BRIEF: All the data should be transcribed exactly, with every line kept.

>>>

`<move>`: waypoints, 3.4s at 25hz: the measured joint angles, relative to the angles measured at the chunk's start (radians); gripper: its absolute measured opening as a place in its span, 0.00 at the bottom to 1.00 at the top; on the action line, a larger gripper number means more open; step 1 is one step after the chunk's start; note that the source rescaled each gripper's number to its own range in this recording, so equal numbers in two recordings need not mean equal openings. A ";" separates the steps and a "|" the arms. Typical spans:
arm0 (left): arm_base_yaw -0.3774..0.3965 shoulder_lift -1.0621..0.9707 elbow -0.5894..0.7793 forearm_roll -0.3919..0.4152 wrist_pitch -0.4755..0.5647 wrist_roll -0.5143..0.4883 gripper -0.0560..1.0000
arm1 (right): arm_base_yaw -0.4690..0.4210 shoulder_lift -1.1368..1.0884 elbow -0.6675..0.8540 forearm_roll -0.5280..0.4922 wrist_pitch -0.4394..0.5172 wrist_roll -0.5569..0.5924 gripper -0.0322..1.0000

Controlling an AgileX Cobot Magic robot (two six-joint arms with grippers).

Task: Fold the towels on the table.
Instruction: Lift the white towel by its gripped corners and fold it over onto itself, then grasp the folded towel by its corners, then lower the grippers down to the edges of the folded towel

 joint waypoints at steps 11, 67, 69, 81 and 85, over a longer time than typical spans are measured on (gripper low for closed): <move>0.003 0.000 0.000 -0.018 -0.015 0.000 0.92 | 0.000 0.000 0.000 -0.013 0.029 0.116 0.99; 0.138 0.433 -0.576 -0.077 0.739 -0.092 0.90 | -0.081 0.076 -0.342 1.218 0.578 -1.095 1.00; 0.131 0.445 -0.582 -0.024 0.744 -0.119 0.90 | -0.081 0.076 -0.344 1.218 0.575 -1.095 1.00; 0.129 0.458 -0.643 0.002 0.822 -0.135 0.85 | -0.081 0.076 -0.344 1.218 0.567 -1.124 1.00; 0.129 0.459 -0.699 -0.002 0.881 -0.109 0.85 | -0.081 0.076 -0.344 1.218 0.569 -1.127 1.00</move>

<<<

RESPONSE:
`<move>`: waypoints, 3.4s at 25hz: the measured joint angles, relative to the angles measured at the chunk's start (radians); gripper: its absolute measured opening as a place in its span, 0.00 at the bottom to 1.00 at the top; on the action line, a larger gripper number means more open; step 1 is one step after the chunk's start; note that the source rescaled each gripper's number to its own range in this recording, so equal numbers in two recordings need not mean equal openings. A ";" separates the steps and a "|" the arms. Typical spans:
arm0 (left): arm_base_yaw -0.3774..0.3965 shoulder_lift -1.0621..0.9707 elbow -0.5894..0.7793 forearm_roll -0.3919..0.4152 wrist_pitch -0.4755..0.5647 wrist_roll -0.5143..0.4883 gripper -0.0560..1.0000
arm1 (right): arm_base_yaw -0.4690..0.4210 shoulder_lift -1.1368..1.0884 elbow -0.6675..0.8540 forearm_roll -0.5280..0.4922 wrist_pitch -0.4394..0.5172 wrist_roll -0.5569..0.5924 gripper -0.0322..1.0000

Controlling an AgileX Cobot Magic robot (two six-joint arms with grippers).

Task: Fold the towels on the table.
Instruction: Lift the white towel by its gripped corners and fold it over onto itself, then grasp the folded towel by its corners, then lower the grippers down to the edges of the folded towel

 joint waypoints at steps 11, 67, 69, 81 and 85, over a longer time than typical spans are measured on (gripper low for closed): <move>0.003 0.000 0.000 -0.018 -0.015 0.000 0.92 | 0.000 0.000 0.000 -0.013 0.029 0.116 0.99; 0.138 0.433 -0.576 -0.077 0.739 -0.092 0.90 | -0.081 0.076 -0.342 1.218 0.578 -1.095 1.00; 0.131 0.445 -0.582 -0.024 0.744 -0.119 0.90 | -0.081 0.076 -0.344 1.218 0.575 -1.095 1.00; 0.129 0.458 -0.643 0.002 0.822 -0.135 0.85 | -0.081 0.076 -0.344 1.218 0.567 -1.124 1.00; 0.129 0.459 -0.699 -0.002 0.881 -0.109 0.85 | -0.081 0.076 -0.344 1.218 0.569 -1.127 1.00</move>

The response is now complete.